Within each category, challenges are listed in the proposed priority order, i.e. according to significance/impact. The parenthesis at the end of each challenge encodes short-term or long-term nature:
- (ST) short-term means that significant progress in solving this challenge is expected (and needed) by about 2015;
- (LT) long-term means that this is a hard challenge, expected to still attract significant research efforts during the second half of the decade, 2016 - 2020.
Please, give us your opinions on all these, by filing your comments (button on the bottom left of the page)!
A. Design Space Exploration
- Network traffic models and benchmarks (ST)
- Realistic performance/power models of network architecture and components (ST)
- Unifying platforms for complete design-space exploration of the entire system, including the interconnects (from architectural concepts to circuit implementations) (LT)
B. Concurrent programming models and auto-parallelization
- Network interface mechanisms for efficient support of interprocessor communication and/or cache coherence protocols (ST)
- Support for multiple outstanding transactions and out-of-order completion (LT)
C. Electronic Design Automation
- Full-system simulation with details of the interconnection network and network interfaces integrated (ST)
- Application-specific interconnection networks and the corresponding design automation tools (from architecture description to circuit implementations) (ST)

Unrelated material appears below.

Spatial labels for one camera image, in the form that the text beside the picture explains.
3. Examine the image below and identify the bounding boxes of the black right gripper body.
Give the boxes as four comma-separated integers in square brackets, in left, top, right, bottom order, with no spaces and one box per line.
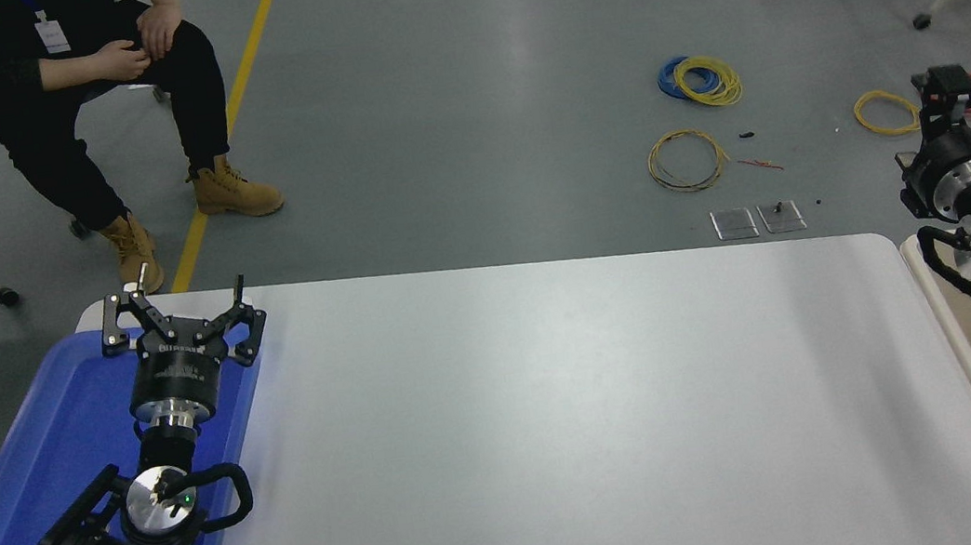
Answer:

- Design of interconnection modules for reusability and ease of integration; interface standards (ST)
- Network and protocols for improved system observability (LT)
- Hardware/software primitives for design error detection and diagnosis (LT)
D. Design of optimized components
- Switch microarchitecture, and interconnection network architecture for reducing: (a) energy-delay, (b) latency, and (c) silicon area (ST)
- Power-performance optimized flow control and congestion management techniques (LT)
- Memory controller integration with the on-chip network interfaces (ST)
- Reduction of protocol conversion and packetization overhead (LT)
- Interconnects with dynamic power management (per link or per switch methods) taking into account the time-evolving workloads (ST)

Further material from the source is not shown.